* [TASK DETAILS]: Every line from the one containing "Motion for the" to the end of the listing below should be transcribed exactly, and no line outside that span should appear.

* [RECORDED DATA]:

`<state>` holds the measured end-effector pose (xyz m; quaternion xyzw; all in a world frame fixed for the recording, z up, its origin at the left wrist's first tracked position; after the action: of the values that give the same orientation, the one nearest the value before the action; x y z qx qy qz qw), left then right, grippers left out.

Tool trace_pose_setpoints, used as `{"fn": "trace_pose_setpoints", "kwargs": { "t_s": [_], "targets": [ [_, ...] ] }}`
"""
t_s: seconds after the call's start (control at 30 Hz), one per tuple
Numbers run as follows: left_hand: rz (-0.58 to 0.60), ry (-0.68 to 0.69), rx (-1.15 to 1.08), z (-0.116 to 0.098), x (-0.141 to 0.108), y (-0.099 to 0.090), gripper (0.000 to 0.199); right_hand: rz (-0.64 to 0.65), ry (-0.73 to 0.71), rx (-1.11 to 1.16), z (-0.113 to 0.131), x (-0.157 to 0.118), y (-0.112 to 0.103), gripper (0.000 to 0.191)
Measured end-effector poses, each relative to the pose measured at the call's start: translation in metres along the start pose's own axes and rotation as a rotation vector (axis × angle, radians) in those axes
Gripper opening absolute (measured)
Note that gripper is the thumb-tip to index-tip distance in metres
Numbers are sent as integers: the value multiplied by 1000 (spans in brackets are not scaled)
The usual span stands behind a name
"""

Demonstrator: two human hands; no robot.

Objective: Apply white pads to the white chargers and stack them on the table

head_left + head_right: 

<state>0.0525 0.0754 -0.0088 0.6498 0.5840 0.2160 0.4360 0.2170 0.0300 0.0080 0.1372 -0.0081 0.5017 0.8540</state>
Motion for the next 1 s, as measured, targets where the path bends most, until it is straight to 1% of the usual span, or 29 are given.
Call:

* [RESPONSE BELOW]:
Motion for the next 1 s, as measured, targets where the path bends most, until it is straight to 1% of the usual span, or 29 are given.
Call:

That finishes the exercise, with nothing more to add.